With rising global temperatures, permafrost carbon stores are vulnerable to microbial degradation. The enzyme latch theory states that polyphenols should accumulate in saturated peatlands due to diminished phenol oxidase activity, inhibiting resident microbes and promoting carbon stabilization. Pairing microbiome and geochemical measurements along a permafrost thaw-induced saturation gradient in Stordalen Mire, a model Arctic peatland, we confirmed a negative relationship between phenol oxidase expression and saturation but failed to support other trends predicted by the enzyme latch. To inventory alternative polyphenol removal strategies, we built CAMPER, a gene annotation tool leveraging polyphenol enzyme knowledge gleaned across microbial ecosystems. Applying CAMPER to genome-resolved metatranscriptomes, we identified genes for diverse polyphenol-active enzymes expressed by various microbial lineages under a range of redox conditions. This shifts the paradigm that polyphenols stabilize carbon in saturated soils and highlights the need to consider both oxic and anoxic polyphenol metabolisms to understand carbon cycling in changing ecosystems.

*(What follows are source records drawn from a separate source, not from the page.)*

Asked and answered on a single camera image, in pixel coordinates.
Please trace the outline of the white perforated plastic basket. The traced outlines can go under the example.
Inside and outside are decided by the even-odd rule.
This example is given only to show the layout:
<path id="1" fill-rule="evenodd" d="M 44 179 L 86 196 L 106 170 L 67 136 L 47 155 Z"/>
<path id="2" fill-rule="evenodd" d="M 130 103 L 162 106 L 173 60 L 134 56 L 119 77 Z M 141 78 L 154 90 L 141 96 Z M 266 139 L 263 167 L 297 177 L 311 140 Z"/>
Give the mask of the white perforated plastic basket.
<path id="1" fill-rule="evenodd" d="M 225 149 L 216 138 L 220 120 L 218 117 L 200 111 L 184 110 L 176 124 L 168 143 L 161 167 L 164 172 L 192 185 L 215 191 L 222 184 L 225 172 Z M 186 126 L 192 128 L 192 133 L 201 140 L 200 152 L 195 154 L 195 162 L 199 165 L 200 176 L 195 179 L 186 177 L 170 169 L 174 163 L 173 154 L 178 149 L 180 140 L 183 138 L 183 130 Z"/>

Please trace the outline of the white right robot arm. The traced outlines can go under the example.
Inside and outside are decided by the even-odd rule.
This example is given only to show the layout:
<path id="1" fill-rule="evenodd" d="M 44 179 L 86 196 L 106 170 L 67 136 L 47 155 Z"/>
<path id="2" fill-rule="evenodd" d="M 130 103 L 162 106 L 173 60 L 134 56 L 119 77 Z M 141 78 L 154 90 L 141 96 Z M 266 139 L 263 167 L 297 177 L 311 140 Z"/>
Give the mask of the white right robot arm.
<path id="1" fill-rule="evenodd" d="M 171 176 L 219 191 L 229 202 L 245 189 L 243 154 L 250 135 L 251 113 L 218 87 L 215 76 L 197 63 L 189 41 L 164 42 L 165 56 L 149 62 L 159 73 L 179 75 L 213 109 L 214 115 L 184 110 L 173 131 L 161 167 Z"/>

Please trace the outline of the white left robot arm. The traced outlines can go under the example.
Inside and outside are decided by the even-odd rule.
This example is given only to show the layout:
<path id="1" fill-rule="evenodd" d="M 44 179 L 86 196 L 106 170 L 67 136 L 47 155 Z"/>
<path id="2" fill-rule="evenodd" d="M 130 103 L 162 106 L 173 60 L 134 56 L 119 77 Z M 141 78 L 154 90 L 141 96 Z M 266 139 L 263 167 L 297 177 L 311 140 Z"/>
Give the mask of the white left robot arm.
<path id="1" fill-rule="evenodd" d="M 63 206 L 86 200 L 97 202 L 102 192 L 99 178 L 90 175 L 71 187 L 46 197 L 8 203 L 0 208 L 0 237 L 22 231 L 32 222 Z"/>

随着全球气温上升，永久冻土碳储存很容易受到微生物降解的影响。酶锁理论指出，由于酚氧化酶活性降低，多酚应在饱和泥炭地中积累，抑制常驻微生物并促进碳稳定。将微生物组和地球化学测量值与北极泥炭地模型 Stordalen Mire 中永久冻土融化引起的饱和梯度配对，我们证实了酚氧化酶表达与饱和度之间的负相关关系，但未能支持酶锁预测的其他趋势。为了盘点替代的多酚去除策略，我们构建了 CAMPER，这是一种基因注释工具，利用从微生物生态系统收集的多酚酶知识。将 CAMPER 应用于基因组解析的宏转录组，我们鉴定了各种微生物谱系在一系列氧化还原条件下表达的多种多酚活性酶的基因。这改变了多酚稳定饱和土壤中碳的范式，并强调需要考虑有氧和缺氧多酚代谢，以了解不断变化的生态系统中的碳循环。